With in-person events canceled, Zoom fatigue making online events less appealing, and social media full of bad vibes, podcasts have become one of the best ways to stay abreast of geo industry trends.
Whether it’s to get up to speed on the latest geospatial technology, discuss industry developments, or just a way to “hang out” with a friendly voice chatting geo, podcasts have become an essential part of the geo scene.
Unfortunately, time has taken its toll on the list of geospatial podcasts published here on Geoawesomeness back in 2019 (link). Many have stopped publishing on any sort of consistent basis, so we thought it would be a good idea to refresh the list for 2021.

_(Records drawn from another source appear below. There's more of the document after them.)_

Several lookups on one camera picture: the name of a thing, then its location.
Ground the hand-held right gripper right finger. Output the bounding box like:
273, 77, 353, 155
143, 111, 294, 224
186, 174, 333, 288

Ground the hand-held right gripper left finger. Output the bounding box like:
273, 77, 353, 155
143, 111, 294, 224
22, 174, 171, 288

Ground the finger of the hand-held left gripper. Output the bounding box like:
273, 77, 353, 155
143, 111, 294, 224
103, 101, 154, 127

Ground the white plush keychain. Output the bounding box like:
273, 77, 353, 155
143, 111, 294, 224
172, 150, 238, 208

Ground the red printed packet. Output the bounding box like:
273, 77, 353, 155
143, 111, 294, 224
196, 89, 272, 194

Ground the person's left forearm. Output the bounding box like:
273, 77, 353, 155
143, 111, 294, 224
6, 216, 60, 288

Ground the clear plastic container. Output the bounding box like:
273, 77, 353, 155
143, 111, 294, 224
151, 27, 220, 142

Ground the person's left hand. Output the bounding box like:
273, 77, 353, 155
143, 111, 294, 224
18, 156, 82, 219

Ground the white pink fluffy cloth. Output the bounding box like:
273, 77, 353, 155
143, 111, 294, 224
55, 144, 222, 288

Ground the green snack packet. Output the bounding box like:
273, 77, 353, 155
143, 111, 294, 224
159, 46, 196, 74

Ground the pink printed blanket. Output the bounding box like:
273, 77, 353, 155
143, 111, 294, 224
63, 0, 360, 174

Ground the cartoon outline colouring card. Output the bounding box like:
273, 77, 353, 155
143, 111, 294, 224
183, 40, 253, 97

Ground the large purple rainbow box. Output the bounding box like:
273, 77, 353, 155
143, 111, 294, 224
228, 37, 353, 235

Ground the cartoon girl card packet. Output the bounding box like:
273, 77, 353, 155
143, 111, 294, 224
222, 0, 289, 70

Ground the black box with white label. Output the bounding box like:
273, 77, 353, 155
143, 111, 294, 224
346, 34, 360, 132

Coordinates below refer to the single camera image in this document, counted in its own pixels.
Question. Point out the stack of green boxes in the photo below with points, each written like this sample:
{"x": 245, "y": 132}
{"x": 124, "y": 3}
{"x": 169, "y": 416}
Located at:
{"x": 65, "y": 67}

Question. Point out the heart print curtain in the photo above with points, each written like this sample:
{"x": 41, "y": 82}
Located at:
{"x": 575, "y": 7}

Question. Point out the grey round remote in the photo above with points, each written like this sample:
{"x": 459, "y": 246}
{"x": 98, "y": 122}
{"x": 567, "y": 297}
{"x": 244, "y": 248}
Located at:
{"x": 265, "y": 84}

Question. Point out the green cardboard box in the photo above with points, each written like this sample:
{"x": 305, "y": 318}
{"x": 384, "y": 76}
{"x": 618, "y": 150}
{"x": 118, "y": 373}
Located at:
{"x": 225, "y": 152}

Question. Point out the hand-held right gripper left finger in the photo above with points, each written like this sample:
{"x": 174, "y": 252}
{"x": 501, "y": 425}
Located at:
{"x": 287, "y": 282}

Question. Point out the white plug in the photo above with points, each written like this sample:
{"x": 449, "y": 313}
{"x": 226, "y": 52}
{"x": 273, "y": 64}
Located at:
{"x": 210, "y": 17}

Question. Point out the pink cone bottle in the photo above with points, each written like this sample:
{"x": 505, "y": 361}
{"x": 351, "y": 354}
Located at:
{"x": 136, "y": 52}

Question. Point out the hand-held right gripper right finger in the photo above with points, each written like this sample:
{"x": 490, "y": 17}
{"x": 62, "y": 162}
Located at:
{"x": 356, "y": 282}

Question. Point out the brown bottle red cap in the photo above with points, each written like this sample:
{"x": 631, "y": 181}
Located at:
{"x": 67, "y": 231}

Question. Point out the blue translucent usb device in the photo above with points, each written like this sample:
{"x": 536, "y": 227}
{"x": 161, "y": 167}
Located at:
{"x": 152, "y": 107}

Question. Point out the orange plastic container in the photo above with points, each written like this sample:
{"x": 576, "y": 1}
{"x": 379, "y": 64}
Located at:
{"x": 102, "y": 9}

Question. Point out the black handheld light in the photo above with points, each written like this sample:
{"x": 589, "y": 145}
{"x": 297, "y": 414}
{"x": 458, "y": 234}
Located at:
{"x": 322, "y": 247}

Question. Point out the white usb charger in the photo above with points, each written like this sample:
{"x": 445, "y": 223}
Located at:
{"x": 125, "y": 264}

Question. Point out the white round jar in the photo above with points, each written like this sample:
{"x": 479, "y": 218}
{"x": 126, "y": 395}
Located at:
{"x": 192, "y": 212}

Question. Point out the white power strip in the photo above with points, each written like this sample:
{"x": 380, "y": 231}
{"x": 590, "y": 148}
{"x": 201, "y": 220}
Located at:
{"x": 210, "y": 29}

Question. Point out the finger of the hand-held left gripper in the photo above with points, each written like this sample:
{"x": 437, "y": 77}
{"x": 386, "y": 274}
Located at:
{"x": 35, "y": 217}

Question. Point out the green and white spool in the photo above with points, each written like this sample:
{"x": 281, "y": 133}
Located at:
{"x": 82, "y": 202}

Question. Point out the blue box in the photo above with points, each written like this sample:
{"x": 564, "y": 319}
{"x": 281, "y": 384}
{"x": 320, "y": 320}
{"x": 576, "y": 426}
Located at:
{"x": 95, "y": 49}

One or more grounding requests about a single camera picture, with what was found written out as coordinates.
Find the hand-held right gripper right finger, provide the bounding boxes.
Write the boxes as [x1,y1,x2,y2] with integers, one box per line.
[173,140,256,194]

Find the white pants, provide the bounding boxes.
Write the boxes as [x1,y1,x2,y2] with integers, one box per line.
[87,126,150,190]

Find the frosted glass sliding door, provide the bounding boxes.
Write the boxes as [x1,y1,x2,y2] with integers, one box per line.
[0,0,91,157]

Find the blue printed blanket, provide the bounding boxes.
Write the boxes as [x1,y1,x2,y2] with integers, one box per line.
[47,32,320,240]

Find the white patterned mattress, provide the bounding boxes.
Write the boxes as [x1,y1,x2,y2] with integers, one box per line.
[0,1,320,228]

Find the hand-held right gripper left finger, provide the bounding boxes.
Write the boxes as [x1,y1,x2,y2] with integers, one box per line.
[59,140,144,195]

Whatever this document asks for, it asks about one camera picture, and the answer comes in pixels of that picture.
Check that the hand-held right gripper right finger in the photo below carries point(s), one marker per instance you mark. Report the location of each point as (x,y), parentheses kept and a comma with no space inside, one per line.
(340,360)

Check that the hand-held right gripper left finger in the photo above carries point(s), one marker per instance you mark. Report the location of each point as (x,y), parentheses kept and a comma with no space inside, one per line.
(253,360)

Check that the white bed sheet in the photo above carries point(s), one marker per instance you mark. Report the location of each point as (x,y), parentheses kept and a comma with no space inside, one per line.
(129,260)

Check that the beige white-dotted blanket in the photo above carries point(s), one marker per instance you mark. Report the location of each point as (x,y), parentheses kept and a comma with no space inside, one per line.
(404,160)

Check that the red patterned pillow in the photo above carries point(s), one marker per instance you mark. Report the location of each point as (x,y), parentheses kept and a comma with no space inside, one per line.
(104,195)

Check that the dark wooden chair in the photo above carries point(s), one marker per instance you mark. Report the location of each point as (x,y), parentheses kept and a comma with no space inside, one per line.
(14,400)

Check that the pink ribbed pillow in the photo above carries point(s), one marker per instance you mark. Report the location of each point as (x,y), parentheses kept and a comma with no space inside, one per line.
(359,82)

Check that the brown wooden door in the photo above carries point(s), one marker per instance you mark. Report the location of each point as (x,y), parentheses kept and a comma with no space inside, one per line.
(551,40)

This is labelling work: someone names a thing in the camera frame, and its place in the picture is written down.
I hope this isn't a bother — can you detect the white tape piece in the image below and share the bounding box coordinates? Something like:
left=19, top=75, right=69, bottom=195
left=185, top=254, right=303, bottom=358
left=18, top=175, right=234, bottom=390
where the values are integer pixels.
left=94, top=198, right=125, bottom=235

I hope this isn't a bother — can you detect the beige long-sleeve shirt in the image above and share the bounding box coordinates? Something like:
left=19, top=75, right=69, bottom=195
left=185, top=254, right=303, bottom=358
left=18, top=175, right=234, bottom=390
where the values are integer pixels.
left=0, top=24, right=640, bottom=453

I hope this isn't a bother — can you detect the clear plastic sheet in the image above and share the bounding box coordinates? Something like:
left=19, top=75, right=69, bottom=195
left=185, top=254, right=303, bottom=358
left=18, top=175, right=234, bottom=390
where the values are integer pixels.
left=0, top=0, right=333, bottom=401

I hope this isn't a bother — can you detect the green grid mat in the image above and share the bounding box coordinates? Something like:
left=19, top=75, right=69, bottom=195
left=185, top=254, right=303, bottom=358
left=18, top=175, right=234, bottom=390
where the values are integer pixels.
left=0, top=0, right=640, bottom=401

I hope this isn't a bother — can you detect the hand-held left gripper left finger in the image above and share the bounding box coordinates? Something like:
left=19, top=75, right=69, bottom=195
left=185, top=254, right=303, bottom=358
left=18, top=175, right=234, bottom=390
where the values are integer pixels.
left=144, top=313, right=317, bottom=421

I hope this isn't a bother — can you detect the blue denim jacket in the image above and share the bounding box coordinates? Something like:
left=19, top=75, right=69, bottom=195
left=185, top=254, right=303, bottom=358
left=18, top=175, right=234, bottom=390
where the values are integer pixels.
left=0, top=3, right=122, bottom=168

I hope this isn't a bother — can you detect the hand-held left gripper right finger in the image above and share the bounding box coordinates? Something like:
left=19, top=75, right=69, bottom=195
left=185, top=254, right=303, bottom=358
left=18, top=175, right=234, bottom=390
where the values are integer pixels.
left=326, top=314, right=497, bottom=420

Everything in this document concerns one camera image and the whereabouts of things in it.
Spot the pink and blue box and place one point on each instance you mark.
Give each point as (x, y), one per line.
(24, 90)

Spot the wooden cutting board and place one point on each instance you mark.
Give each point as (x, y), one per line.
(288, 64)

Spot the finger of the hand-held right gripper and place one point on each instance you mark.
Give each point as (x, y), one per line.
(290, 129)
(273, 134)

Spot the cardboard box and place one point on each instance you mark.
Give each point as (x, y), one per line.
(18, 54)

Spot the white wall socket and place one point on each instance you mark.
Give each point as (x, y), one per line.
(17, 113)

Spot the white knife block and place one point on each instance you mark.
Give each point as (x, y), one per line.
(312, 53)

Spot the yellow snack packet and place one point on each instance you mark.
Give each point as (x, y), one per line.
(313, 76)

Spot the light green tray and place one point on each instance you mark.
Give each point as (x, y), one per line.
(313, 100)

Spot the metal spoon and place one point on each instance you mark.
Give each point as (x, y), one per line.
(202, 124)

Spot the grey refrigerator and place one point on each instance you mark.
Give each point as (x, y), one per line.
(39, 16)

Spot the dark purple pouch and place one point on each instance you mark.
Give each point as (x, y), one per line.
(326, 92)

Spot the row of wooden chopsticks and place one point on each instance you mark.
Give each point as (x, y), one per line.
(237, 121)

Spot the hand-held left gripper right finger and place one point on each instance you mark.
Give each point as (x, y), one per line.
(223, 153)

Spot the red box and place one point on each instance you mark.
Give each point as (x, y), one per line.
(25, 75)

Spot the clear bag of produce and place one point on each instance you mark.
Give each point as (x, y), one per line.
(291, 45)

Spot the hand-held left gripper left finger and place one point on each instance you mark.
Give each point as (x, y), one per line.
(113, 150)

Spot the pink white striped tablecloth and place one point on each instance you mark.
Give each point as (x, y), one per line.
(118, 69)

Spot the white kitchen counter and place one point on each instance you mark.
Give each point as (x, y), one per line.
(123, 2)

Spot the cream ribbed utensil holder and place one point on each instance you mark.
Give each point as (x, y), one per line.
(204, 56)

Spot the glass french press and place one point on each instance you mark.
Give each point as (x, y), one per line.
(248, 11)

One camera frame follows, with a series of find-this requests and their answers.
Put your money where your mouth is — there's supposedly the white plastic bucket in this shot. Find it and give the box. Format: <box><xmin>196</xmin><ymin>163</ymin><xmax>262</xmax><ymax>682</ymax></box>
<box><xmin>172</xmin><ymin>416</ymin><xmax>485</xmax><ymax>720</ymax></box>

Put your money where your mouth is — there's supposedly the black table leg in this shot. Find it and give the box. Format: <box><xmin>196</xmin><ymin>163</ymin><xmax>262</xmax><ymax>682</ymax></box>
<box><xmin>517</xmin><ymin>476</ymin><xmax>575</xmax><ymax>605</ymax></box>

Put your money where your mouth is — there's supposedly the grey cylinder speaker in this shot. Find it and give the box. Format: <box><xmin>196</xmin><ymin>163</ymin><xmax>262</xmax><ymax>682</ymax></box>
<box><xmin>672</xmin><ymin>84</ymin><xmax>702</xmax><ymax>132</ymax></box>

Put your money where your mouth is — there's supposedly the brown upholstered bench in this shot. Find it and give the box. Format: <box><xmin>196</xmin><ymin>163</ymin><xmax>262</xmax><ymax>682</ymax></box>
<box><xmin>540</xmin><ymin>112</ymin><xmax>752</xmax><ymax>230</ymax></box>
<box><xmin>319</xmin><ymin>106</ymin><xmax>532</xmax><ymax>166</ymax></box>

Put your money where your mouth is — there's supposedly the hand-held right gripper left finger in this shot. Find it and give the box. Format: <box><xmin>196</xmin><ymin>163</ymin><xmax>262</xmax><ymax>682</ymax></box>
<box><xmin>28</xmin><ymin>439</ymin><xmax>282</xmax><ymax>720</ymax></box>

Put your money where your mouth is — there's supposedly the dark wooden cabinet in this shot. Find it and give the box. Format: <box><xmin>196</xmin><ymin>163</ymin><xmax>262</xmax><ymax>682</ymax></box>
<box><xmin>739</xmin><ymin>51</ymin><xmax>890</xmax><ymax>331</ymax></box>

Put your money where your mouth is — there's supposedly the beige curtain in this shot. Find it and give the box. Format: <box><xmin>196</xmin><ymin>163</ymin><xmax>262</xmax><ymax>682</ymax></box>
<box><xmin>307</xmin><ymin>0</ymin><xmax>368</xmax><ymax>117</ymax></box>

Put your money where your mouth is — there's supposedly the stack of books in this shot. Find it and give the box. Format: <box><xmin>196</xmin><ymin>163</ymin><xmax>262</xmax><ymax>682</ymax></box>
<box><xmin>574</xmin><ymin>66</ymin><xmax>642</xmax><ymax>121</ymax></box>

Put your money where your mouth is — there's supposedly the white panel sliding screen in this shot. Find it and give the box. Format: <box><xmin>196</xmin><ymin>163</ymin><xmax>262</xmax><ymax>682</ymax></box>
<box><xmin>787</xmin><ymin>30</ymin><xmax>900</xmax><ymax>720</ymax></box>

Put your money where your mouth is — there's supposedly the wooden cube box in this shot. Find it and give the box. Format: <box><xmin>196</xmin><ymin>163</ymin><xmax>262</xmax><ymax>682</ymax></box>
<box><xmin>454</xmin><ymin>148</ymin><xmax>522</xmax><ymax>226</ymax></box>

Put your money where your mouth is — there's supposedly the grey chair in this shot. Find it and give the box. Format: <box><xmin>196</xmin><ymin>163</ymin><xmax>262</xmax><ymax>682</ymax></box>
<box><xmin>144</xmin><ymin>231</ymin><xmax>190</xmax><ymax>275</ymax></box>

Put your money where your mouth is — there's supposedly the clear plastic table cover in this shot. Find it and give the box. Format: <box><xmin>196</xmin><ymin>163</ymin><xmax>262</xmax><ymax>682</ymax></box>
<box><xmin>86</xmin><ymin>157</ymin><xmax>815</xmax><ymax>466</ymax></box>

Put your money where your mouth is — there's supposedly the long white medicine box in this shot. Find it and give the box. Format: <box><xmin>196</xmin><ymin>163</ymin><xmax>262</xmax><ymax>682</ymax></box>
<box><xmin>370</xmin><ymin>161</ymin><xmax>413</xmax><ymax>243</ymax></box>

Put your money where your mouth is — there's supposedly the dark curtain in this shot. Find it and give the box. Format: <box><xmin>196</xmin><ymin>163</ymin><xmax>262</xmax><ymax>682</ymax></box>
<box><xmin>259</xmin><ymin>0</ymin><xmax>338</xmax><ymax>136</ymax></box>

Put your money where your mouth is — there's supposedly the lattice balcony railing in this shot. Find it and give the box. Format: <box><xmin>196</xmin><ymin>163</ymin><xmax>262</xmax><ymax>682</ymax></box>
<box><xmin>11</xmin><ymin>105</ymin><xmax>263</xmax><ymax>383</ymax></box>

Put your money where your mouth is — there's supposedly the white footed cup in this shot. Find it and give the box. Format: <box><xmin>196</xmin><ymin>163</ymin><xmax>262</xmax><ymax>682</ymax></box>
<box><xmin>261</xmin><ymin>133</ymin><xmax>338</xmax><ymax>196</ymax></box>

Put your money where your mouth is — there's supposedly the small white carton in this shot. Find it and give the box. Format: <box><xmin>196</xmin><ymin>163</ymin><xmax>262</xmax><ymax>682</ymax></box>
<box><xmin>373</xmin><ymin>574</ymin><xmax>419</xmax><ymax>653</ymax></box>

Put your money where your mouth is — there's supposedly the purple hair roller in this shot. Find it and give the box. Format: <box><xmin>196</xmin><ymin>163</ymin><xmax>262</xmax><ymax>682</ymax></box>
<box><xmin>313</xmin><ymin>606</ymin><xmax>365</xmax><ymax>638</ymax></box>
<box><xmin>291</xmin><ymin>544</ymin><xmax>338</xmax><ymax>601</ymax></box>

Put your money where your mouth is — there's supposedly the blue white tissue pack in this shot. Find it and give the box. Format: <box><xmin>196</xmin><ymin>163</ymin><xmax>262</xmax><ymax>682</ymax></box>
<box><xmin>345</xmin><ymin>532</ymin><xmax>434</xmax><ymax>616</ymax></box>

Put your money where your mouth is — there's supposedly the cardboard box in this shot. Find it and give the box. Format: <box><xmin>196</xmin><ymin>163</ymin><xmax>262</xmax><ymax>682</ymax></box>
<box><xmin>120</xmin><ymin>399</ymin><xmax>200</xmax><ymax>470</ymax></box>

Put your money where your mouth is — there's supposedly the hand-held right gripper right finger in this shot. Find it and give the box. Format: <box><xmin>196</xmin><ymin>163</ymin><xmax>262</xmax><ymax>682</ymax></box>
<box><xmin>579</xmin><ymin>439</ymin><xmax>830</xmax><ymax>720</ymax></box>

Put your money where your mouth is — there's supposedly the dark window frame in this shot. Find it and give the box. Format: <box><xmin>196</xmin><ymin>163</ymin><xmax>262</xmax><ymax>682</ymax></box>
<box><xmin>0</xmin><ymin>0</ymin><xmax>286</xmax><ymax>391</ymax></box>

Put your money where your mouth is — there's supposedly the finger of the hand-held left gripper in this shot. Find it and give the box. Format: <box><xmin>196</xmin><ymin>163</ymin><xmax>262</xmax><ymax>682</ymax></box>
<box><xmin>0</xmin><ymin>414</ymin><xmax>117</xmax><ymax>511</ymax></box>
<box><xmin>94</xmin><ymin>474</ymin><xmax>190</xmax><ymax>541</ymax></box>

Here are the top 5 geospatial podcasts of 2021:
I’m obviously a bit biased because I co-host the Geomob podcast together with Steven Feldman. On a weekly basis we discuss themes from the geo industry, interview Geomob speakers, and provide regular updates about our own projects. Don’t miss episode 16 where I chat with Geoawesomeness’ very own Muthukumar Kumar.
Daniel O’Donohue interviews technologists from all across the geospatial world. MapScaping helps the listener learn more about GIS, geospatial, remote sensing and earth observation.
Scene from Above
Now in its third year, Scene from Above is the podcast for all things remote sensing and Earth Observation. A broad mix of industry news, commentary, and interviews.
The longest-running geospatial podcast Hosted by Jesse Rouse, Sue Bergeron, and Frank Lafone, VerySpatial features regular discussions on geography and geospatial technologies.
Cagey James & GeoBabbler
A low-key monthly chat between James Fee and Bill Dollins about geospatial technologies old and new.
Bonus podcast: Extremities Podcast
It’s not geospatial tech, and unfortunately doesn’t seem to be updating anymore (no doubt due to travel restrictions), but the first 3 seasons of Extremities are a delight for anyone who got into geo because they liked looking at maps of remote places. The series goes deep on “Why and how people live in earth’s most isolated and extreme settlements” visiting Pitcairn, Svalbard, and St. Helena. A lockdown treat.
Make 2021 the year you add some geospatial to your regular listening.